Should you book this Edinburgh premium food tour?
I think this is an easy yes if you want a proper Edinburgh “full afternoon” experience: curated stops, lunch-sized tastings, and a guide who connects what you eat to where you are in the city. The small-group size and the repeated focus on quality make it feel like more than a checklist tour.
Book it if:
- You’re hungry for Scottish classics like haggis and Cullen skink, plus the tea-and-scone tradition
- You want Old Town and New Town in one outing
- You value guidance on where to eat after the tour (the guide is happy to recommend places for the rest of your trip)
Skip it if:
- You need a very low-talk, low-structure experience
- You require vegan meals
- You want a quick, light snack route rather than an all-in meal day
If your goal is to leave Edinburgh feeling like you really ate the city, this one is built for that.
FAQ
How long is the Edinburgh food tour?
It runs about 4 to 5 hours, and that total includes travel time, walking, and waiting time at restaurants.
Where does the tour start and where does it end?
It starts at Old Town Chambers, Autograph Collection Hotel on Royal Mile (329 High St, Edinburgh EH1 1PN). It ends very close to Waverley train station, unless otherwise indicated.
What’s included in the lunch and snacks?
You get several samples and dishes that are equivalent to a very large lunch, plus additional snacks during the tour.
Is coffee or tea included?
Yes. The tour includes coffee and/or tea, with stops aimed at some of the best options in town.
Is alcohol included?
Yes, for guests 18+. The tour includes at least one alcoholic beverage.

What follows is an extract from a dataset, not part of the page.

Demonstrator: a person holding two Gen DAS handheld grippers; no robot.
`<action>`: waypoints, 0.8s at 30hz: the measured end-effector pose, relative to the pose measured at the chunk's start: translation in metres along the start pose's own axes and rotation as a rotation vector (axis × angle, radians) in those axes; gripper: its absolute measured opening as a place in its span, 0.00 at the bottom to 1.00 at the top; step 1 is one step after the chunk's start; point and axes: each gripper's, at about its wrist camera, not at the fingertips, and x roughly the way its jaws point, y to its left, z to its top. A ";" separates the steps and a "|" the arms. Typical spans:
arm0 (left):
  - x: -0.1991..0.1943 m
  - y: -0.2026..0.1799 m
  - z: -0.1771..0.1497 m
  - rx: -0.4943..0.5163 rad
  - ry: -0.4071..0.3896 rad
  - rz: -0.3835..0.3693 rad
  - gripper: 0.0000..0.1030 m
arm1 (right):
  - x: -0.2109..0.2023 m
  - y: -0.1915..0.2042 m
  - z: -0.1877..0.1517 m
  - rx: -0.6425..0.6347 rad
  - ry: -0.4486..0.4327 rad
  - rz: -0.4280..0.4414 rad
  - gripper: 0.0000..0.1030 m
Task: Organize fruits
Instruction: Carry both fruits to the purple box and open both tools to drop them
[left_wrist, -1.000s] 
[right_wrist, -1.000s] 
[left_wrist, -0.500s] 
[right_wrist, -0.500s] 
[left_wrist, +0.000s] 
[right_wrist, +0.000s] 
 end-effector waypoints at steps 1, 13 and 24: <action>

What dietary restrictions can be accommodated?
Most dietary restrictions can be accommodated, but the tour cannot accommodate vegans. You should disclose any allergies or intolerances when booking.
How many people are in the group?
The tour has a maximum of 10 travelers.
How much walking should I expect?
The total walking is about 2 miles combined between all stops.
Is there a free cancellation window?
Yes. You can cancel for a full refund up to 24 hours before the experience’s start time.
How far in advance is it commonly booked?
On average, it’s booked 57 days in advance.